For the records below, output each line exactly as it appears, from the first through the line with "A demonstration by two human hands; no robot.".

[Records from a collection]
= = =
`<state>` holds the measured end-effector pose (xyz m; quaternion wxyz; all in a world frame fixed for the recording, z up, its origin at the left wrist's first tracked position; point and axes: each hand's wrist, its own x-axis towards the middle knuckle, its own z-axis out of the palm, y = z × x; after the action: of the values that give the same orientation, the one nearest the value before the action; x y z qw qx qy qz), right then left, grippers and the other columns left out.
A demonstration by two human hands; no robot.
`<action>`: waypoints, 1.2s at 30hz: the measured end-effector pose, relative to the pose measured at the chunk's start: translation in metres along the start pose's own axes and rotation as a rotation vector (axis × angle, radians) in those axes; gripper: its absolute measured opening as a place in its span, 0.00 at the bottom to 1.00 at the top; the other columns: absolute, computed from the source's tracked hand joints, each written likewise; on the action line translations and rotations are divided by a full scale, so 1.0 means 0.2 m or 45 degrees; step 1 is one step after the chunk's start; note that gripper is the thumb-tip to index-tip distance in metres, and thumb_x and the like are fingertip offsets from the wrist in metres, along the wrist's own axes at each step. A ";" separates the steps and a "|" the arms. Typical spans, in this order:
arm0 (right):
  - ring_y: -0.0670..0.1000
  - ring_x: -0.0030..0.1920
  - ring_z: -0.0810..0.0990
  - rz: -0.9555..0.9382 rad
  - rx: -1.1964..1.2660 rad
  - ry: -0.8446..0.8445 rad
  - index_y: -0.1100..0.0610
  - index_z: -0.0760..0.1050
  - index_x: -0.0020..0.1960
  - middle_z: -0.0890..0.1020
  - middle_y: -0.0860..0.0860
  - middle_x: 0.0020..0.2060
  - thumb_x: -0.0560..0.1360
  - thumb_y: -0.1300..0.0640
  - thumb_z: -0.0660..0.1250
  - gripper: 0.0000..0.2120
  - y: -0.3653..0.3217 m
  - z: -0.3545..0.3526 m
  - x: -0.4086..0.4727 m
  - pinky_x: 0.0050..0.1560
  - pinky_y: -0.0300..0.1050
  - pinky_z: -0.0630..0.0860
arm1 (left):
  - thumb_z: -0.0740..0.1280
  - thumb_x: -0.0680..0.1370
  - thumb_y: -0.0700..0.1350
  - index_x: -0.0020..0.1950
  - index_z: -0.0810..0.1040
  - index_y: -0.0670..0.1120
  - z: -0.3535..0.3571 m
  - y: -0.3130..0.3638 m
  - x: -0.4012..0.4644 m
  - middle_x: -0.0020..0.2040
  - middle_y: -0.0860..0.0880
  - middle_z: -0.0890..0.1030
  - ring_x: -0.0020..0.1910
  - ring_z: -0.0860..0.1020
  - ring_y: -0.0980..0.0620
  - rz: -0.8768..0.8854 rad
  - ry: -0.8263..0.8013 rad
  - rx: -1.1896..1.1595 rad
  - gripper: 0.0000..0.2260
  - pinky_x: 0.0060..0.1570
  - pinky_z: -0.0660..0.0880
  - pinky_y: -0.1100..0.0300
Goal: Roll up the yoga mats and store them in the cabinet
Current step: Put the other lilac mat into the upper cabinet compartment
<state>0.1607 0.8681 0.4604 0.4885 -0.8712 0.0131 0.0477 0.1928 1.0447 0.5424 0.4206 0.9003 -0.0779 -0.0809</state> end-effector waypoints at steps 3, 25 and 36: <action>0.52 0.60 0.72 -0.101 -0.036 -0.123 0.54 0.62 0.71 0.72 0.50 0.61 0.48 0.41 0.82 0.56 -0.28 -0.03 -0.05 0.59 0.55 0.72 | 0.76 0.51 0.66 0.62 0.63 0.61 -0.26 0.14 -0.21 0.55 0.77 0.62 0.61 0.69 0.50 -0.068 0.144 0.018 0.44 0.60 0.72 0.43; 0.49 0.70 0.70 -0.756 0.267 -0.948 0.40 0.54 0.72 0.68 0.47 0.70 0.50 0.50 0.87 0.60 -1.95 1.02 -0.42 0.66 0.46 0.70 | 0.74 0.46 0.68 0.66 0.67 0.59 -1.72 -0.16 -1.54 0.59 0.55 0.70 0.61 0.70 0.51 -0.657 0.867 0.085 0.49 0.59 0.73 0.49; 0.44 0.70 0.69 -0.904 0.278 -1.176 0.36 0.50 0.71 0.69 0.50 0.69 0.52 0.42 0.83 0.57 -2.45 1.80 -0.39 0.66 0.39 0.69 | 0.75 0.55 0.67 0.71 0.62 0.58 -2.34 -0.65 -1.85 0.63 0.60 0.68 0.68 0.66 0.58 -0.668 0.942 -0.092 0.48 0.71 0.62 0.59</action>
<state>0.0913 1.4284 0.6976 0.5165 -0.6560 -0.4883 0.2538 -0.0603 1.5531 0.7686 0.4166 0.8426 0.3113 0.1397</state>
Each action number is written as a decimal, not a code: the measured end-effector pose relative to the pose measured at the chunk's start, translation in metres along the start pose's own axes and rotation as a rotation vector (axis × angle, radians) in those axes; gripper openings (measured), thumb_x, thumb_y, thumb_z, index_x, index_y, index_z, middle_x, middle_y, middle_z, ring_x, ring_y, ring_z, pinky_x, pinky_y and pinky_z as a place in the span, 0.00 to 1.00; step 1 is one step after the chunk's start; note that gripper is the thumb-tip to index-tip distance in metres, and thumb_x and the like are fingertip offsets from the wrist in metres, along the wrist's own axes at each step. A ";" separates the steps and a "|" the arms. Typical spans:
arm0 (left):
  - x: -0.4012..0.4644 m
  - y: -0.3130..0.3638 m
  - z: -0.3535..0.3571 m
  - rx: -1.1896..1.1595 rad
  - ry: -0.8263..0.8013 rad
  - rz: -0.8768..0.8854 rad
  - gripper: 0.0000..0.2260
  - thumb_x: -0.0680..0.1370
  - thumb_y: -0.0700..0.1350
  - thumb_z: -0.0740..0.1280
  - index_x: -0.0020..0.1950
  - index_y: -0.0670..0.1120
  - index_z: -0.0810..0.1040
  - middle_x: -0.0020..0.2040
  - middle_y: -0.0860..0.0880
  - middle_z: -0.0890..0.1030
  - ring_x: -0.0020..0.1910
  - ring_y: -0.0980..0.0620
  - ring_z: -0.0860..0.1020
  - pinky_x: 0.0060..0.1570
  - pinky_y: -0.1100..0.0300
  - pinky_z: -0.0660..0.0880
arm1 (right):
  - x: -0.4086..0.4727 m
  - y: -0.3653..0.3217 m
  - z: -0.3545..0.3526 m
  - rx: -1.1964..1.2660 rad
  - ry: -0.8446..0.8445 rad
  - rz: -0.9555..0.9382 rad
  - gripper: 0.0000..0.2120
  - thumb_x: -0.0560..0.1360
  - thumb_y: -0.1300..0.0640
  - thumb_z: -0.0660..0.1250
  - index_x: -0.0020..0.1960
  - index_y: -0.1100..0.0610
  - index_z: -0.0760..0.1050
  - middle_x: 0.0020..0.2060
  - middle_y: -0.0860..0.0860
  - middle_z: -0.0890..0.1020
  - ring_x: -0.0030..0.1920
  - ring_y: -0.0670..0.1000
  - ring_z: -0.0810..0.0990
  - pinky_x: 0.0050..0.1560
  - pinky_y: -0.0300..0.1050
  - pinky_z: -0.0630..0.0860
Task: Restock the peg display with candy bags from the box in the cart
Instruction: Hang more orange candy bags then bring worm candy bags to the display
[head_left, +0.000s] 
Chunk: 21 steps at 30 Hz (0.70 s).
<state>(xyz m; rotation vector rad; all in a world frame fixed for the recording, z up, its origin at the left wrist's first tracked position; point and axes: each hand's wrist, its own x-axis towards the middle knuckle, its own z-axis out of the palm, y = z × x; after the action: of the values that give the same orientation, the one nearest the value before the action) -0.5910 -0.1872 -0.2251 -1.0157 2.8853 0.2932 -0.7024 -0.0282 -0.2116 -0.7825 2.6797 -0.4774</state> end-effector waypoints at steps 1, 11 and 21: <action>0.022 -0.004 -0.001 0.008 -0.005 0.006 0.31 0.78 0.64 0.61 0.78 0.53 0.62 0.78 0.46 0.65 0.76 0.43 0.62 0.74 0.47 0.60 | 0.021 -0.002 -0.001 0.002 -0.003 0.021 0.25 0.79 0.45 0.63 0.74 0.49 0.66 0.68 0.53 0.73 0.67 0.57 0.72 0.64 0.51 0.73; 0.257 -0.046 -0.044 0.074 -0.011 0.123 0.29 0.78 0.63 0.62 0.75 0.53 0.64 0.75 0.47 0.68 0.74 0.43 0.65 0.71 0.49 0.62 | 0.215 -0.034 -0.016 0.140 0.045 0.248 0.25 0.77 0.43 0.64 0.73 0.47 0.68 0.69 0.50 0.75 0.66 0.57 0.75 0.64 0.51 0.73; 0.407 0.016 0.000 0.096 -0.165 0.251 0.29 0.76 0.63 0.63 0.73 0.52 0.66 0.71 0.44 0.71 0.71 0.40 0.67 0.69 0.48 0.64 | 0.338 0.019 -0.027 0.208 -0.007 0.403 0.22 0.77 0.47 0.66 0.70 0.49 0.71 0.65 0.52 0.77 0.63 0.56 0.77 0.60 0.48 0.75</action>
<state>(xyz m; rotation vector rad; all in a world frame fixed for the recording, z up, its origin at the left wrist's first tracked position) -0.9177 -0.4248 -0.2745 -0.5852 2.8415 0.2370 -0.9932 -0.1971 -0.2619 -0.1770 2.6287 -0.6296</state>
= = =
#### Solution for this exercise
`<state>` holds the measured end-effector pose (xyz m; quaternion wxyz; all in a world frame fixed for the recording, z up, its origin at the left wrist's first tracked position; point and axes: each hand's wrist, its own x-axis towards the middle knuckle, its own z-axis out of the palm, y = z × x; after the action: of the values that give the same orientation, the one nearest the value before the action; x y z qw qx qy qz), right then left, grippers and the other columns left out.
A demonstration by two human hands; no robot.

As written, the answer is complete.